About The Lightis his fourth solo album following Boys Outside (2010), Monkey Minds In The Devil’s Time(2013) and Meet The Humans (2016). Having written most of his previous albums alone, About The Light marks a change in approach for Steve.

“I decided with this album that I wanted to get my live band involved at every stage because I wanted to capture the energy that we produce when we play live shows, so this time the band and myself worked on a collection of songs over the course of last year,” he explains.

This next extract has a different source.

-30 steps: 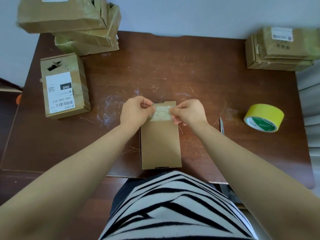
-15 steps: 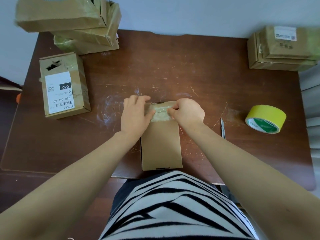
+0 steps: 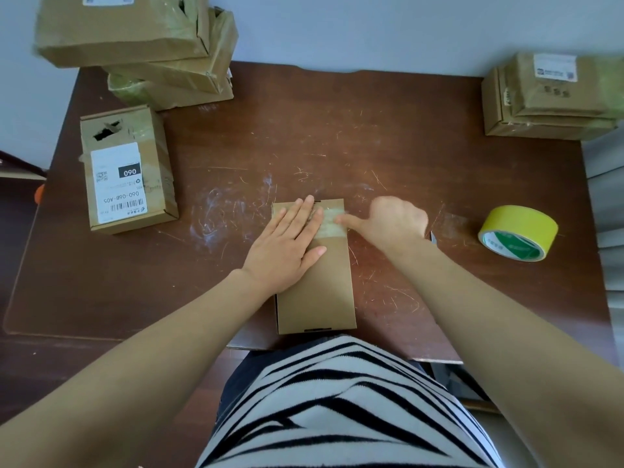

Picking Stephen Street to produce the album, and with a very clear plan in mind, from the off the goal was to capture the songs live and draw out their soulful elements. Recorded at studios in London and Brighton, About The Light, sees a subtle yet noticeable evolution in Steve’s sound.

“When I listen to this album it feels and sounds like the first ‘legitimate’ record that I have ever made. It’s hard to explain but it sounds like a ‘real’ album. I think that is partly the production, the playing and the work that I did with the band for all those months in our rehearsal room on the South Coast,” says Steve.

“It’s a beautiful, confident, positive, angry, loving and gentle album which once again moves what I do forward,” he adds. “David Bowie said that you should always be slightly out of your comfort zone if you want to achieve greatness, and for the first time perhaps ever, I deliberately pushed myself into that place. Who doesn’t want greatness?”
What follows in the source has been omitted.